• _Problem_: Keep only the lines that hold the string "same", filtering out the rest of the entries below.

Extracted data entries:
▽

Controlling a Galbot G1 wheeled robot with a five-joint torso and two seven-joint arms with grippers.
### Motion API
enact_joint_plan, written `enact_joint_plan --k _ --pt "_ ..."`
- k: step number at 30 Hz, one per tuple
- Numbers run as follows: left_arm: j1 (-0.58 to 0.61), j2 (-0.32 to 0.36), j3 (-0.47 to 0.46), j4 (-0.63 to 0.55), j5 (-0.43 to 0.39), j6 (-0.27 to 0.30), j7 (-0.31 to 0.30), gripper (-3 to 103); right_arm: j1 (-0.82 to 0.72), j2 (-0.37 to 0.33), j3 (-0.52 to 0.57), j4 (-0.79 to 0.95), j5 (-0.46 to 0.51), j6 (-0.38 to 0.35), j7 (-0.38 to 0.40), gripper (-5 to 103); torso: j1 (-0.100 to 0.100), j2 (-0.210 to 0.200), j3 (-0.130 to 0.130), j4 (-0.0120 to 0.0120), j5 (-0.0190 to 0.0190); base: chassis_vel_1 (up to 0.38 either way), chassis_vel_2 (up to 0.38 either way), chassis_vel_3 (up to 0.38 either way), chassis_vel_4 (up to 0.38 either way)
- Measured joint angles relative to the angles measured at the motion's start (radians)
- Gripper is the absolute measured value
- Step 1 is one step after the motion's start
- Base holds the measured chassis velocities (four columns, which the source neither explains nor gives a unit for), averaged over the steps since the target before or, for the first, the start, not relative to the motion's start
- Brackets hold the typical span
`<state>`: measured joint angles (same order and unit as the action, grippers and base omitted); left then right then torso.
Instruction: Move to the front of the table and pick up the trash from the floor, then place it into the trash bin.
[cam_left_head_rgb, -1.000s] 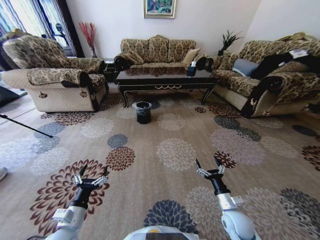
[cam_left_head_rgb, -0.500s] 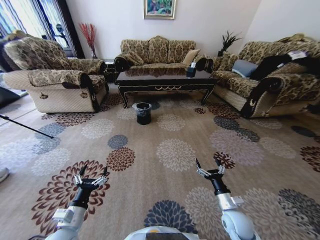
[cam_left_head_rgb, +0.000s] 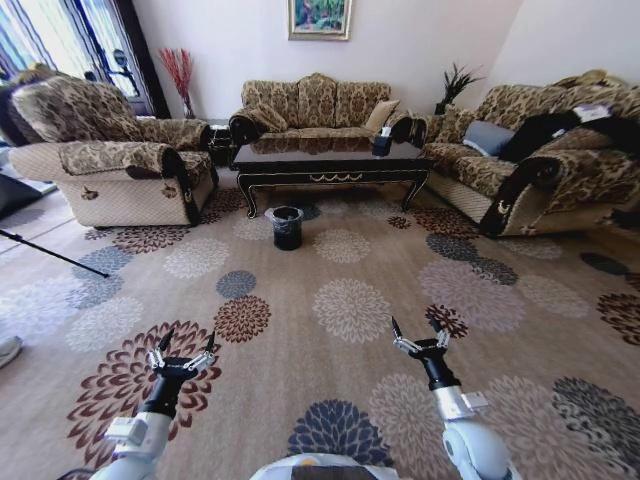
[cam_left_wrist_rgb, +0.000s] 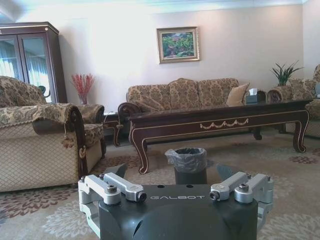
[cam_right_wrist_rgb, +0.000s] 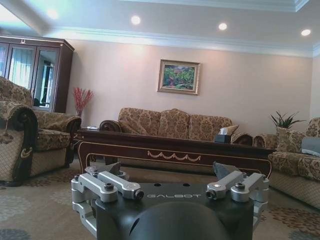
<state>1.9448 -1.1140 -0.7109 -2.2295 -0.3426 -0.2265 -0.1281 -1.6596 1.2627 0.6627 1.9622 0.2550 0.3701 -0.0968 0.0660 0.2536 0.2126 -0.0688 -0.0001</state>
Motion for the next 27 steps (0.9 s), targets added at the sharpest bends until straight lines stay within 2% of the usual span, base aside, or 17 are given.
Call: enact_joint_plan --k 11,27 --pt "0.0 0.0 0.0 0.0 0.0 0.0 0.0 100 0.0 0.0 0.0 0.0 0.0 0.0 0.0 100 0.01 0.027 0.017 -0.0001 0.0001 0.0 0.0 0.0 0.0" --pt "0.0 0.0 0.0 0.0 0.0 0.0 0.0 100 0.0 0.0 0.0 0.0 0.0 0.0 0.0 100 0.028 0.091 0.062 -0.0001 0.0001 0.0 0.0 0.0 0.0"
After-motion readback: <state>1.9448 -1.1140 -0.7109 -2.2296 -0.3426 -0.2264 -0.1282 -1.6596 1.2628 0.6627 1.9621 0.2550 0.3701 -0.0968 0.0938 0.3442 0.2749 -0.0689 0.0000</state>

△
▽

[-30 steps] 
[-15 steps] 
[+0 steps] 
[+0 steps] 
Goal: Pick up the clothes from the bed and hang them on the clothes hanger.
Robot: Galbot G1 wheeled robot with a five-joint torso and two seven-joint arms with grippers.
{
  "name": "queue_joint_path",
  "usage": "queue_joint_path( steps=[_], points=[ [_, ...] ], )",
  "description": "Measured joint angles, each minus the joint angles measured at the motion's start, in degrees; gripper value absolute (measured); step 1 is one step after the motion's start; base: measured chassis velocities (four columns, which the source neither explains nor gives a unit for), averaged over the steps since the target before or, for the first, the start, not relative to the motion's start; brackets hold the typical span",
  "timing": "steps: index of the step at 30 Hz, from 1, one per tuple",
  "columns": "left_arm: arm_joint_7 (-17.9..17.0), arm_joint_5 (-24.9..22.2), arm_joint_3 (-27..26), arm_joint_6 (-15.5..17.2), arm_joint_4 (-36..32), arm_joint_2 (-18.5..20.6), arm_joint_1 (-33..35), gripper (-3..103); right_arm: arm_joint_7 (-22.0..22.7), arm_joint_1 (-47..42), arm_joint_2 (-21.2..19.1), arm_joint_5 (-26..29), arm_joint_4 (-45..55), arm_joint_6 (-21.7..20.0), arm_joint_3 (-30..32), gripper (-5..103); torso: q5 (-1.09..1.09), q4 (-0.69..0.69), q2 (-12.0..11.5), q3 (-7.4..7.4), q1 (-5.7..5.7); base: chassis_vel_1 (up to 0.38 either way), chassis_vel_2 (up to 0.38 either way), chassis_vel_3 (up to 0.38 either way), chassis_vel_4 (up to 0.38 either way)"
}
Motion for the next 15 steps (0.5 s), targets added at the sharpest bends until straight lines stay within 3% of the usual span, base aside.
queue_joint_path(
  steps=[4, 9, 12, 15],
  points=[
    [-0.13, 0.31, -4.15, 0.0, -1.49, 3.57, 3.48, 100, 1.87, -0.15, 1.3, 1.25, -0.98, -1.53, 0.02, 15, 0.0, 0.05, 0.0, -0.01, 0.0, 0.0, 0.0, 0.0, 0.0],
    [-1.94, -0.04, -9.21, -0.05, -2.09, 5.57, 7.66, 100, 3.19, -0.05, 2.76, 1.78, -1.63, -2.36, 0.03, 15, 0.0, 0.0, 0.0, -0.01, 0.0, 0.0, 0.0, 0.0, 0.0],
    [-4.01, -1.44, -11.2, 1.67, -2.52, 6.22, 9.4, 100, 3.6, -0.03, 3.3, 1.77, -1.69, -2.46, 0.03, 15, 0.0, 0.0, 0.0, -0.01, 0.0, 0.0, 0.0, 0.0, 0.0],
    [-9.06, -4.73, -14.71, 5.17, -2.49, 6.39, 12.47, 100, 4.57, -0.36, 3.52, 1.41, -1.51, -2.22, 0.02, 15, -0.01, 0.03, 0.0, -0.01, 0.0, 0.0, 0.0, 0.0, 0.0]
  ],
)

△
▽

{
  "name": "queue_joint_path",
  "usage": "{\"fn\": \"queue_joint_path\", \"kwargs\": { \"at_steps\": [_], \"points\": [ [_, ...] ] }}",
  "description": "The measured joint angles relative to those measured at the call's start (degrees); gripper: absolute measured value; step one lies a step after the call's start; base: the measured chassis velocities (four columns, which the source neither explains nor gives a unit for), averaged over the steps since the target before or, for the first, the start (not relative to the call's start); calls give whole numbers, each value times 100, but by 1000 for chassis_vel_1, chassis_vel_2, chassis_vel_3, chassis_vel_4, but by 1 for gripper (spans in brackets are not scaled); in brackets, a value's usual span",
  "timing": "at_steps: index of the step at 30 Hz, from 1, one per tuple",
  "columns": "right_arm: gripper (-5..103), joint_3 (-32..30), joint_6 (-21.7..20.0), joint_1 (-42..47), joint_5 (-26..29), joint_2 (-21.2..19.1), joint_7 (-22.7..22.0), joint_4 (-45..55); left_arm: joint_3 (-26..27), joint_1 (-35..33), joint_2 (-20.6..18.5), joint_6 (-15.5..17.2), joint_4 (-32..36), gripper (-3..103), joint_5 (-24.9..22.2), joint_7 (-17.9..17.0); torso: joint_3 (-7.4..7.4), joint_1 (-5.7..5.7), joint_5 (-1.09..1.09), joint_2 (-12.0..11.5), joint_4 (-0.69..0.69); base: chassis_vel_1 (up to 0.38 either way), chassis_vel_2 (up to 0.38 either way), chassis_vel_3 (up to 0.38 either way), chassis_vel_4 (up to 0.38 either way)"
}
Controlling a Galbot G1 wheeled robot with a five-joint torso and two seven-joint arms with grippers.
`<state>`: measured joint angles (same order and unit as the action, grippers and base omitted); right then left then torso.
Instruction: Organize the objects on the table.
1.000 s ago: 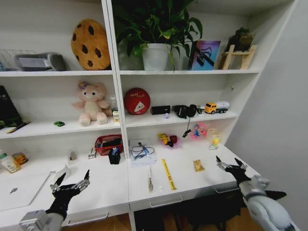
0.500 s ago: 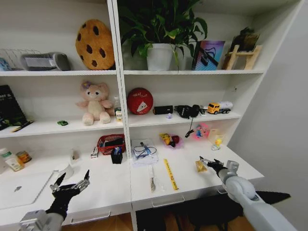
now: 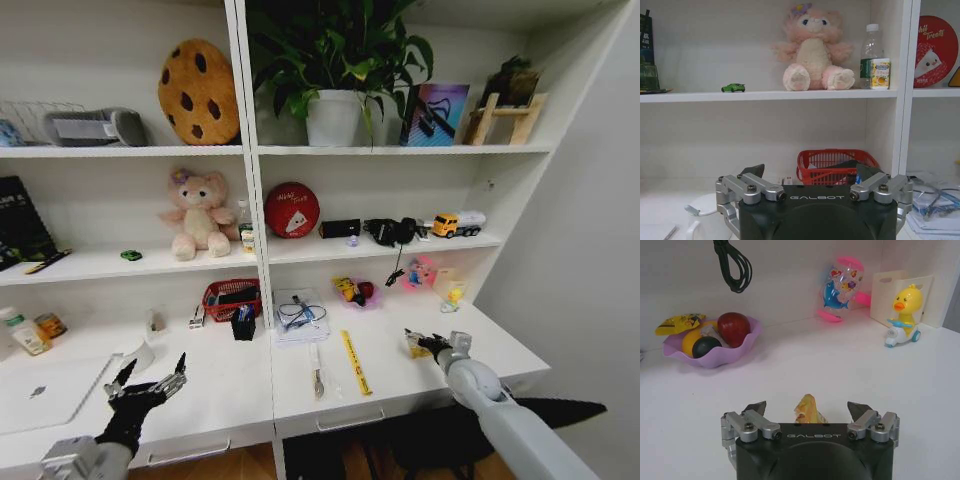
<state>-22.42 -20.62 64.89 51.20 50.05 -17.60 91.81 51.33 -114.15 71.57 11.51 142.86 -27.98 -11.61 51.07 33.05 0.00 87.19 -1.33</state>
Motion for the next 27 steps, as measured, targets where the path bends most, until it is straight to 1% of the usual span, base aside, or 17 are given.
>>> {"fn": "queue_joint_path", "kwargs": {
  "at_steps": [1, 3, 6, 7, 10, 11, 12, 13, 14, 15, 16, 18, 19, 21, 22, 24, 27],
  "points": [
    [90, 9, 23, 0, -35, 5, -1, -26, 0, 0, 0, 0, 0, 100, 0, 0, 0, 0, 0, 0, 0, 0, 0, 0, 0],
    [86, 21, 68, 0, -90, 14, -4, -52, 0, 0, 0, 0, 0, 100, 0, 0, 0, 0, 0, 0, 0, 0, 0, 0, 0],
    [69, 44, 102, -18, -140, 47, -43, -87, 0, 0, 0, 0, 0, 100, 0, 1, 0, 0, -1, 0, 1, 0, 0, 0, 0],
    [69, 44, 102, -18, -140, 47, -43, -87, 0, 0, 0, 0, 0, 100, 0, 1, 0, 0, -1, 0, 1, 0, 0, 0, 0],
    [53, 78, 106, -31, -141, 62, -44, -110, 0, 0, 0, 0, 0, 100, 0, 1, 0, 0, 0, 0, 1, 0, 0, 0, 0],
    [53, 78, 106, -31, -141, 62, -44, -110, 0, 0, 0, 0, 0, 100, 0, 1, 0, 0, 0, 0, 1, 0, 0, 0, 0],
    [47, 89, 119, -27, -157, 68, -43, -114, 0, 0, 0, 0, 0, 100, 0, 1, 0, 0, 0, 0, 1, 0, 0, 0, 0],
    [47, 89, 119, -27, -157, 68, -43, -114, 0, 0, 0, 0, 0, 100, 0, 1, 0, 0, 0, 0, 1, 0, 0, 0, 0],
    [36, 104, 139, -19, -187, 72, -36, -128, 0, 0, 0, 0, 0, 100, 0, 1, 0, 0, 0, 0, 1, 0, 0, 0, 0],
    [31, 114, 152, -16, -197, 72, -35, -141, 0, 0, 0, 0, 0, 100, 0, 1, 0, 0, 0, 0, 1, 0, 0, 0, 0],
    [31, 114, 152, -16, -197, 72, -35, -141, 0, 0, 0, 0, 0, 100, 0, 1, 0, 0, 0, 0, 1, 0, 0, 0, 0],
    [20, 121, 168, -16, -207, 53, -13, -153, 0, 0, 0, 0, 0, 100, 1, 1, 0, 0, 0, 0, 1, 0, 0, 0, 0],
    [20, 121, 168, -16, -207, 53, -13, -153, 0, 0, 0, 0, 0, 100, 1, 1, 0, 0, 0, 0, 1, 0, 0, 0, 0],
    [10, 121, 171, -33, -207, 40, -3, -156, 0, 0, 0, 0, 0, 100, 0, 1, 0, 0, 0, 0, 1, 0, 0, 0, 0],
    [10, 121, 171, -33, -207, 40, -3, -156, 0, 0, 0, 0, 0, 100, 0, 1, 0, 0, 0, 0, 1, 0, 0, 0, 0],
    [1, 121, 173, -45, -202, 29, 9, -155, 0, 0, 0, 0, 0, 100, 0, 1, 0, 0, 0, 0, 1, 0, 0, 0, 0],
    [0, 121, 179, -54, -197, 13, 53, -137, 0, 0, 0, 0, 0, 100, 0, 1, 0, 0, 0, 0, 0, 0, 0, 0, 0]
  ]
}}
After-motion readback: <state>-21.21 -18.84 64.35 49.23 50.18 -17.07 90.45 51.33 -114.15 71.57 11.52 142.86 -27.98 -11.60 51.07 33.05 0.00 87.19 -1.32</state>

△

• _Response to the task_:
`<state>`: measured joint angles (same order and unit as the action, grippers and base omitted); left then right then torso.
`<state>`: measured joint angles (same order and unit as the action, grippers and base omitted); right then left then torso.

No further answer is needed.